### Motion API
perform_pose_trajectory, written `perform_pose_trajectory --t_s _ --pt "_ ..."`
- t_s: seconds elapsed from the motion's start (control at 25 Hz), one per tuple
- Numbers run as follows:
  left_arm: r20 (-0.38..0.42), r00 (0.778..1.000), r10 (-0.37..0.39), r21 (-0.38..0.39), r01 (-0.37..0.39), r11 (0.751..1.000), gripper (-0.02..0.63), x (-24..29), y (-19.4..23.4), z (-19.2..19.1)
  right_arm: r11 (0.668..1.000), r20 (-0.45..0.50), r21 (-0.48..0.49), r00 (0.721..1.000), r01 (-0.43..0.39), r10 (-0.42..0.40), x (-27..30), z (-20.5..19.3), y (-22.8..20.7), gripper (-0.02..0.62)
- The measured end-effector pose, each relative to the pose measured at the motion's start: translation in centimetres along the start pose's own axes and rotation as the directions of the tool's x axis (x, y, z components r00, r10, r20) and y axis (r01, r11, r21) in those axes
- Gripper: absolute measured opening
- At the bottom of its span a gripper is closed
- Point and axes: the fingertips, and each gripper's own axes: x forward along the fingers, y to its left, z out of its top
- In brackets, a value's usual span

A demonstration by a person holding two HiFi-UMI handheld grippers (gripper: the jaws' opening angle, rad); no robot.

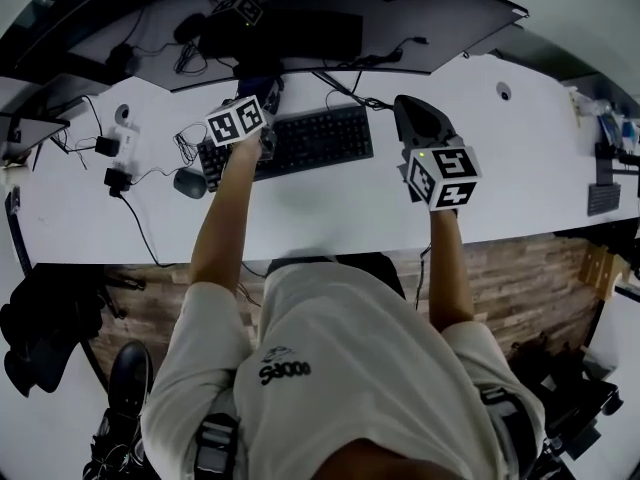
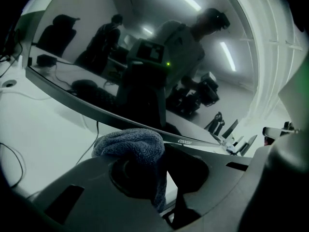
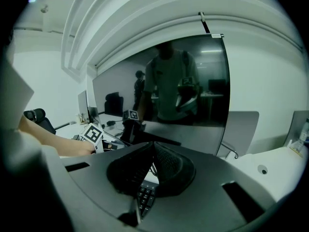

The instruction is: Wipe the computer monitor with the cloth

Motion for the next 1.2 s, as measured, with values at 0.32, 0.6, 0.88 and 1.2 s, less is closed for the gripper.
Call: perform_pose_trajectory --t_s 0.32,0.6,0.88,1.2 --pt "0.011 0.996 -0.085 -0.085 0.086 0.993 0.074 2.9 -4.7 -1.2 0.999 0.017 0.005 0.999 0.035 -0.035 -0.8 -1.0 -3.3 0.000" --pt "0.021 0.999 -0.042 -0.118 0.044 0.992 0.074 5.7 -8.7 -2.6 1.000 0.025 -0.017 1.000 -0.015 0.016 -2.7 -1.6 -9.1 0.000" --pt "0.019 0.999 -0.026 -0.146 0.028 0.989 0.074 9.2 -14.8 -4.3 0.998 0.034 -0.024 0.998 -0.053 0.054 -4.9 -1.7 -15.3 0.000" --pt "0.014 0.999 -0.029 -0.159 0.031 0.987 0.074 12.5 -19.8 -5.8 0.998 0.037 -0.017 0.997 -0.062 0.063 -7.0 -2.9 -20.7 0.000"
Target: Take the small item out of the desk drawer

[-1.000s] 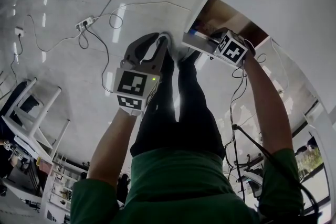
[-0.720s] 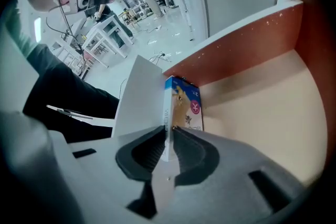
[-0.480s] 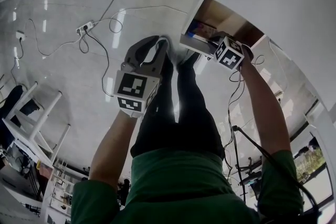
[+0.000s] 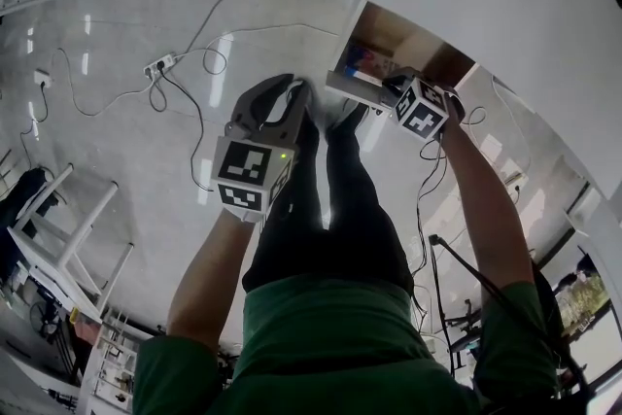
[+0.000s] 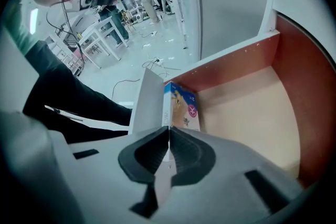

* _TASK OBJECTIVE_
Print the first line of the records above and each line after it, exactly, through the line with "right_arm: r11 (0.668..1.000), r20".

* _PROBLEM SOLUTION_
### Motion API
perform_pose_trajectory, written `perform_pose_trajectory --t_s _ --pt "_ ..."`
- t_s: seconds elapsed from the motion's start (control at 25 Hz), one per tuple
- Numbers run as follows:
  left_arm: r20 (-0.38..0.42), r00 (0.778..1.000), r10 (-0.37..0.39), r21 (-0.38..0.39), r01 (-0.37..0.39), r11 (0.751..1.000), gripper (-0.02..0.63), x (-24..29), y (-19.4..23.4), z (-19.2..19.1)
  right_arm: r11 (0.668..1.000), r20 (-0.45..0.50), r21 (-0.48..0.49), r00 (0.721..1.000), r01 (-0.43..0.39), r10 (-0.42..0.40), x (-27..30), z (-20.5..19.3), y (-22.8..20.7), gripper (-0.02..0.62)

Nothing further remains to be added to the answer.